Saturday, June 9, 2012

What a tough day!

I was reading through some blogs today and came across one that someone had recently written about Dr. Shannon Moorehead. I think i cried as much or maybe even more than the one that Anna dedicated to Shannon. Nikki's post was so touching.  I never got to share a pregnancy experience with Shannon due to my tumors and forced hysterectomy, but i had many visits with her in 10 years in regards to my health and surgery and following issues. I still cant believe she is gone. 39 yrs old is way too soon to go.

I had many vists with her and she also would come into the ultrasound room and see how many more "aliens" i had from my previous checkup so that we could determine a plan of action. She would always grin and laugh when i referred to them as "aliens" and then she started to call them the same since they had invaded my body.

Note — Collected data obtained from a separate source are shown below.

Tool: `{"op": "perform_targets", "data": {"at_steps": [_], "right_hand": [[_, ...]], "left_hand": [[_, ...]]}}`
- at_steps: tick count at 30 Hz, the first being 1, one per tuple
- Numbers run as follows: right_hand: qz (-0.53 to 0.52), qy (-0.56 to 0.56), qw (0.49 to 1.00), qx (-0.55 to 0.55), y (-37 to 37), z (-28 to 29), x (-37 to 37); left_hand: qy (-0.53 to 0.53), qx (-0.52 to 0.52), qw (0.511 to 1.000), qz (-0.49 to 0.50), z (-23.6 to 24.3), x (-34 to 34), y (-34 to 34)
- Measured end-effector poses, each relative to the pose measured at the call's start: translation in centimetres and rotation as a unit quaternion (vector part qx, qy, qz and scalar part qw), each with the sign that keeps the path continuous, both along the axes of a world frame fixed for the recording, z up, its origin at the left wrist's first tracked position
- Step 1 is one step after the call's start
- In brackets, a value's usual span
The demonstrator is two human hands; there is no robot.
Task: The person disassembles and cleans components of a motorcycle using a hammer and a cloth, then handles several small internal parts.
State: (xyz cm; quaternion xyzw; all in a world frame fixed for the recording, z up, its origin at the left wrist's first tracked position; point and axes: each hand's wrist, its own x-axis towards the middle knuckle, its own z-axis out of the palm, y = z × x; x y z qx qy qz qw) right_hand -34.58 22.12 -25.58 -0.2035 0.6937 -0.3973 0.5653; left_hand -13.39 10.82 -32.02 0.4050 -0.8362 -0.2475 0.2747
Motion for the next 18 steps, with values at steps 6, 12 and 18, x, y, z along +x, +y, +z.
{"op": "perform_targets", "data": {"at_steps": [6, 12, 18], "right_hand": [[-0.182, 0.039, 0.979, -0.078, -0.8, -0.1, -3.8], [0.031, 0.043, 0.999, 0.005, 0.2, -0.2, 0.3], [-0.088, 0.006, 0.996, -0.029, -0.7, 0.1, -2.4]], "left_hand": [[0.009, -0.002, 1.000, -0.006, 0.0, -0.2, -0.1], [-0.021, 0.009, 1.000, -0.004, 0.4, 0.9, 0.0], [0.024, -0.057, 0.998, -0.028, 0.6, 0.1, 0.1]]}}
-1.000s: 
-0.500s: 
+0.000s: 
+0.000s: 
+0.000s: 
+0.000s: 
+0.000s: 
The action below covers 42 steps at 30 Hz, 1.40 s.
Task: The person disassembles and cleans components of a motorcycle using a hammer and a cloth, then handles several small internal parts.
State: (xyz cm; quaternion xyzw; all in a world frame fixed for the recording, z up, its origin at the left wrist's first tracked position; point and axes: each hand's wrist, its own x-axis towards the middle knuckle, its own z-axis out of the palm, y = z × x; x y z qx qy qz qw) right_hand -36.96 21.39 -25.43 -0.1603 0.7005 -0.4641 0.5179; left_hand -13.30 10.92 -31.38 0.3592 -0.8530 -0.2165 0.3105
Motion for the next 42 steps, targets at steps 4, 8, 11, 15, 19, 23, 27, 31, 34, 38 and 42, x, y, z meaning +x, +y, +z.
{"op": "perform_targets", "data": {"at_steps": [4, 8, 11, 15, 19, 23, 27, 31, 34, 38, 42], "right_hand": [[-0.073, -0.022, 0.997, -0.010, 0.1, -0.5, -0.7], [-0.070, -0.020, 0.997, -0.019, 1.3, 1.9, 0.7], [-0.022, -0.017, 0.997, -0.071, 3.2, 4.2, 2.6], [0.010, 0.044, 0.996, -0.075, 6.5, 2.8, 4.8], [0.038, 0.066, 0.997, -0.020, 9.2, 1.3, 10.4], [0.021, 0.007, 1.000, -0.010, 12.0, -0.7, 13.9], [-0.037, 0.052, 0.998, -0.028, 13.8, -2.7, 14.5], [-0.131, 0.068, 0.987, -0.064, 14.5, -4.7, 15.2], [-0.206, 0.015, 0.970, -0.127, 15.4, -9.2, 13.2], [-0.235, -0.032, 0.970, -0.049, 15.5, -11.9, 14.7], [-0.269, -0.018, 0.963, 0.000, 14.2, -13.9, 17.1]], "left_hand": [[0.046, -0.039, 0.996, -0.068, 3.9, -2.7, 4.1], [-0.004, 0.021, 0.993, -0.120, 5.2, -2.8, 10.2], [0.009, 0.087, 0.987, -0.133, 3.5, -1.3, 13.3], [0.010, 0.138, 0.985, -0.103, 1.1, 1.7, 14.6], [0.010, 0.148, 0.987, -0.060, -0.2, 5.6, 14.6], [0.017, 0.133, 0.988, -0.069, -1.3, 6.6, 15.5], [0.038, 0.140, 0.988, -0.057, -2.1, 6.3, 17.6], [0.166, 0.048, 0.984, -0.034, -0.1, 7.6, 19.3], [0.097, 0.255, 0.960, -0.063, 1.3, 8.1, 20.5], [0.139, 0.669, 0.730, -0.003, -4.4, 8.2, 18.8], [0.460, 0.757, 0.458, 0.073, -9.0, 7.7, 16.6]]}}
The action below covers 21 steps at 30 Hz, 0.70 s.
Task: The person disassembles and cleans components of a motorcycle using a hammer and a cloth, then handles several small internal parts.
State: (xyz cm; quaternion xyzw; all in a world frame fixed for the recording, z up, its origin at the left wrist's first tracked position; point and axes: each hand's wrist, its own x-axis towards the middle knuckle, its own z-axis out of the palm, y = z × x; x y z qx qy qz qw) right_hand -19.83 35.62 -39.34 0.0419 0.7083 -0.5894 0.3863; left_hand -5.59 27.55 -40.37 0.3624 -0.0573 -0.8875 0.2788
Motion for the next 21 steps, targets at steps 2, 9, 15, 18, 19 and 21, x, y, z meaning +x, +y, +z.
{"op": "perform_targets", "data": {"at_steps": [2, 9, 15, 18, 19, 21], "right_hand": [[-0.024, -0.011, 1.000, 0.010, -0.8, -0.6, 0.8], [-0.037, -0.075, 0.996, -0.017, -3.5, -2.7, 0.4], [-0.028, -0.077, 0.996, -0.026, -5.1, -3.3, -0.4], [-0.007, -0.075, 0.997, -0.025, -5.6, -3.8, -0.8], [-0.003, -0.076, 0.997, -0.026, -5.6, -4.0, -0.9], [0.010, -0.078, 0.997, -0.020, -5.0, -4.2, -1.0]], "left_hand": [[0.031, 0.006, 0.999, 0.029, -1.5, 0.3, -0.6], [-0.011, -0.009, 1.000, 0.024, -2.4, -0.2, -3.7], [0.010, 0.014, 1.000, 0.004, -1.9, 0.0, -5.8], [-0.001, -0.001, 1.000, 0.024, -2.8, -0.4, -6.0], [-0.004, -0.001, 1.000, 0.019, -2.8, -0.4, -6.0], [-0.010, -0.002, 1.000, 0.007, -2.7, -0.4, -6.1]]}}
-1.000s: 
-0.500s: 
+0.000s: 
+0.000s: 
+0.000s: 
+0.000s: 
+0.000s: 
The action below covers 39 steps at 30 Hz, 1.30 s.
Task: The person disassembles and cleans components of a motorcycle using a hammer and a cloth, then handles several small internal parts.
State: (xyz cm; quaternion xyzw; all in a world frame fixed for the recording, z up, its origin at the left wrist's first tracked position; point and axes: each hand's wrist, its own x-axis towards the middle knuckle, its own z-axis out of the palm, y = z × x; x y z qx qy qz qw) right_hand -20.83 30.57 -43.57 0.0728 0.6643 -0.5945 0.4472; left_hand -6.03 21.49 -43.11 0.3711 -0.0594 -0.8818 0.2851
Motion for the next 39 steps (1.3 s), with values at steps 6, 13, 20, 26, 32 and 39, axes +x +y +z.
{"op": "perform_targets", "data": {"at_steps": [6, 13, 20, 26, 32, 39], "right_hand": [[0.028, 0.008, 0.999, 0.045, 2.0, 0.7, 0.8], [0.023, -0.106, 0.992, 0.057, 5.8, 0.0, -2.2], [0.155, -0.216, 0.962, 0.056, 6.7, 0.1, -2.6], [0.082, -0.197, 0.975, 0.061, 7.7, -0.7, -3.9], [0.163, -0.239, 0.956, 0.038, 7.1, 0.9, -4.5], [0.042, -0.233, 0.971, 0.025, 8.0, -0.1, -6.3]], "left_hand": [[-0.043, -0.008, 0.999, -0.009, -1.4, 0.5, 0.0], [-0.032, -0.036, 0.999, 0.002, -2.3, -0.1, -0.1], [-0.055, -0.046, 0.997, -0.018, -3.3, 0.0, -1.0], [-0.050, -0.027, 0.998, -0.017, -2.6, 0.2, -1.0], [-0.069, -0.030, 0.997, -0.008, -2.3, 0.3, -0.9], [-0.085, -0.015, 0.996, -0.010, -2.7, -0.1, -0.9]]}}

On the day of my surgery i had asked Shannon as she was holding my hand comforting me, if i would be able to see a picture of what they looked like and she said they didnt take photo's, just biopsy them and send them to the lab for testing. so what do you know, one my 2 week visit, she has a suprise for me, other than getting me a "Suite" on the maternity floor w/ my own room, tv, shower, etc, but a picture of all 8 of my "aliens".  That was just the type of sweet, caring, down to earth person she was.

It was 8 yrs ago on June 1st as i had posted before, but i think of her daily and need to make an appt with another dr, but just have a hard time with the thought of having to see someone other than her. She was so caring and warm and funny too, but had that way of making you feel as ease.


I didnt end up getting any information in time to go to her service, so i think that is why im having a hard time getting past her unexpected death. no closure. no clue of what happened to her. Time will heal all wounds and i will get past this, but she will never be forgotten. She is now an angel looking down on all of us.  Rest in peace Dr. Moorehead.